Tube Race, a daily London navigation game
React, TypeScript, Vite, a Python + TfL Open Data pipeline, Dijkstra, static on S3 and CloudFront.
Tube Race drops you at a London station and asks you to reach a target, but with the map fogged: you can only see the station you are on and the stops one hop away. The rest of the network stays dark until you explore it. A compass tells you which way the target lies and how far, never which line to take. One puzzle a day, the same for everyone, shareable as a spoiler-free grid. It is live at tube-race.isseikuzuki.co.uk.
The premise I wanted was narrow: a puzzle in the spirit of Wordle, fun for two minutes once a day, that runs on a real algorithm rather than a word list, costs nothing to operate, and is grounded in something Londoners actually have opinions about. The tube map is a graph, navigating it under fog of war is genuine pathfinding, and everyone who has stood on a platform deciding whether to change at Green Park or push on one more stop already has intuitions the game can reward or punish.
The algorithm underneath
The network is modelled as a weighted graph: stations are nodes, adjacent stops on a line are edges, and a line change carries an extra cost, which is how people actually judge a good tube route. Each stop costs one, each change costs four. When you arrive, Dijkstra computes the genuinely optimal route between the day's start and target, and that is the par you are scored against, "9 stops, 2 changes (best: 7 stops, 1 change)". The whole game runs client-side off a single committed graph.json, so there is no backend, no LLM, and no per-play cost. The daily puzzle is seeded from the date through a small deterministic PRNG, so everyone gets the same start and target, and the engine holds no Date.now() or Math.random() anywhere, which is what makes a shared grid honest.
Measuring how hard a day is
The part I find most interesting is how the game decides whether a given day is easy or hard. A pure shortest-path length does not tell you that, because a route can be long and obvious or short and deceptive. So there is a second solver: a deterministic greedy bot that plays the way the compass tempts you to, always stepping to the station closest to the target, preferring to stay on its current line, refusing to backtrack. The difficulty of a day is the ratio between the greedy bot's cost and the true optimal. When the ratio is near one, following your nose works and the day is easy. When it blows up, the direct-looking moves lead you astray and the day is hard. When the greedy bot never arrives at all, the compass is actively lying to you, and that is a hard day by definition.
I trust the metric because of one moment while calibrating it: the greedy bot, played against an old daily, got trapped oscillating back and forth near Bow Church, unable to make progress because every locally-sensible move pointed it into a dead pocket of the network. That is exactly the shape of day that feels maddening as a human, and the metric had found it on its own. The date seeds both the difficulty tier and the endpoint draw, biased towards recognisable landmark stations so the puzzle reads as London rather than a random pair of depots.
The fun facts
Every station carries a small dossier: the year it opened, its daily traffic, where each ranks against the whole network, and a one-line fact drawn from its history. That data comes from the Python pipeline, which pulls ordered stop sequences for every line from TfL Open Data and builds the graph, then enriches it with opening years and traffic figures, ranked one to four hundred and something across the full population, plus a curated override layer for the gaps and the handful of dates the open data gets wrong.

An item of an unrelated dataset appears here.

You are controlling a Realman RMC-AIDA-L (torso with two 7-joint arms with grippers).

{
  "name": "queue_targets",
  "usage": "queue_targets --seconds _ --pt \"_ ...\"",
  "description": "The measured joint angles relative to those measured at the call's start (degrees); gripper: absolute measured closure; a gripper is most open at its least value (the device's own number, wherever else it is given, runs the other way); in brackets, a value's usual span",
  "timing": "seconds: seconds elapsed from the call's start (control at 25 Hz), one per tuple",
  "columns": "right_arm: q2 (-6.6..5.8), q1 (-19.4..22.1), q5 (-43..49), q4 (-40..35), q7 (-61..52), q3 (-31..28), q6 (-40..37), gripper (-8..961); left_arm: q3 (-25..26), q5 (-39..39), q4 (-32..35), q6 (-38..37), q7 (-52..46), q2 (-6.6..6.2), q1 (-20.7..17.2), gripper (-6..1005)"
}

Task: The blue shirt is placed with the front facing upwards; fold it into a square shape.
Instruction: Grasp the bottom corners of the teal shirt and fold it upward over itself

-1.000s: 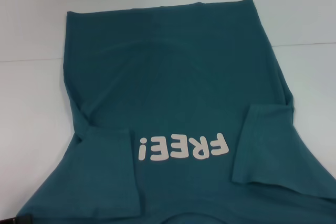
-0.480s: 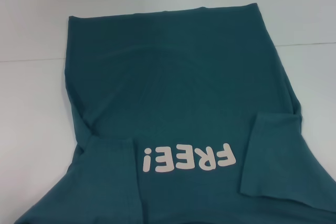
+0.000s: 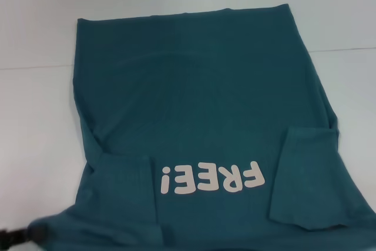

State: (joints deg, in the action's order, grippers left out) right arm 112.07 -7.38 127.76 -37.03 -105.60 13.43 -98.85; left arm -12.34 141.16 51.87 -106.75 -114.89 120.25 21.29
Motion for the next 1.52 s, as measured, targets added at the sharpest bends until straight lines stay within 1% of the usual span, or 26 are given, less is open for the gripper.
queue_targets --seconds 0.2,0.32,0.44,0.56,0.68,0.88,1.08,1.12,1.16,1.28,1.4,1.48,1.52 --pt "-0.12 -6.3 0.1 0.4 -1.0 0.0 2.3 928 -0.1 -1.1 -5.2 3.5 0.2 -1.2 6.0 995" --pt "-0.23 -10.2 0.1 0.3 -2.0 0.1 5.1 928 -0.3 -2.4 -9.5 8.2 0.1 -2.66 10.8 995" --pt "-0.57 -14.1 0.2 0.6 -2.4 0.6 8.3 928 -0.7 -2.8 -13.3 12.9 -0.2 -3.83 14.9 995" --pt "-0.66 -17.6 0.3 0.8 -2.6 1.7 12.0 928 -1.0 -2.9 -15.8 17.9 -0.4 -4.46 18.3 995" --pt "-0.36 -20.8 0.3 0.9 -3.0 2.8 16.1 928 -1.0 -4.1 -17.4 23.6 -0.5 -4.58 20.6 995" --pt "-0.01 -25.8 0.3 2.6 -2.9 4.8 23.8 928 -1.2 -8.5 -19.8 33.4 0.3 -4.55 23.1 994" --pt "0.35 -30.2 0.0 4.3 -2.6 8.1 31.7 928 -1.4 -11.0 -21.2 39.8 2.0 -4.3 25.6 994" --pt "0.54 -31.0 0.0 4.4 -2.6 8.8 33.2 928 -1.4 -11.0 -21.2 39.8 2.0 -4.3 25.6 994" --pt "0.73 -31.7 0.0 4.5 -2.6 9.5 34.7 928 -1.4 -11.1 -21.8 43.2 2.6 -4.23 27.0 994" --pt "1.03 -34.0 0.0 5.2 -2.7 11.6 38.5 927 -1.5 -11.8 -22.3 46.4 3.4 -4.16 28.3 994" --pt "1.02 -35.9 0.0 5.5 -3.0 13.2 41.4 927 -2.3 -13.5 -23.1 49.4 4.2 -4.3 29.7 994" --pt "0.63 -37.1 0.0 5.7 -3.2 13.4 42.6 927 -2.8 -14.0 -23.1 50.7 4.1 -4.47 30.4 994" --pt "0.26 -37.7 0.0 5.9 -3.5 13.5 43.1 927 -2.9 -14.1 -23.1 51.2 4.0 -4.52 30.8 994"
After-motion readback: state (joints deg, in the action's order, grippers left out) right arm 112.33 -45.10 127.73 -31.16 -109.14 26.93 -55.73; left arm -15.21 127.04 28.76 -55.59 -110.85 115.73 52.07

The fiddly part is identity. TfL returns one stop point per platform, so Victoria on the Victoria line and Victoria on the District line arrive as separate objects and have to be merged into one station node by their parent Naptan code. Get that right and interchanges fall out for free: an interchange is simply any station served by more than one line. Get it wrong and the graph quietly sprouts phantom stations that can never connect.
What I iterated
The build ran as a series of short rounds, each one a batch of focused changes followed by a playtest. Most of the interesting decisions were product calls, not code. The sharpest was killing a mechanic I had specified as core: originally every station you visited stayed revealed, so you slowly built up a map. It played worse than expected, cluttering the board with dead history, so the map became minimal, showing only where you are, where you can go, and where you are heading, and the onboarding was rewritten to stop promising the reveal. Stars replaced a percentage score because a headline of three stars reads instantly and a percentage does not. A hint control lights the optimal next hop for a cost of three, and a give-up path shows you the route you were chasing rather than leaving you stuck. Playtesting on a phone caught real moves landing off the visible map, which is what drove a follow-camera that always frames your current station and every legal move. Puzzles for two years ahead are precomputed and committed, so the archive opens instantly instead of grinding Dijkstra in the browser.
How it's built and hosted
Two clean halves. A Python pipeline (httpx, pydantic v2, ruff and mypy strict) that runs occasionally on my machine and writes graph.json, and a React 19 plus TypeScript game whose engine is pure, DOM-free, and unit-tested to the point where a full run is deterministic and reproducible. The site is a static SPA served from its own S3 bucket and CloudFront distribution, deployed from main by GitHub Actions over OIDC, with no long-lived AWS keys anywhere. No server, no database, no LLM, nothing that costs money per play.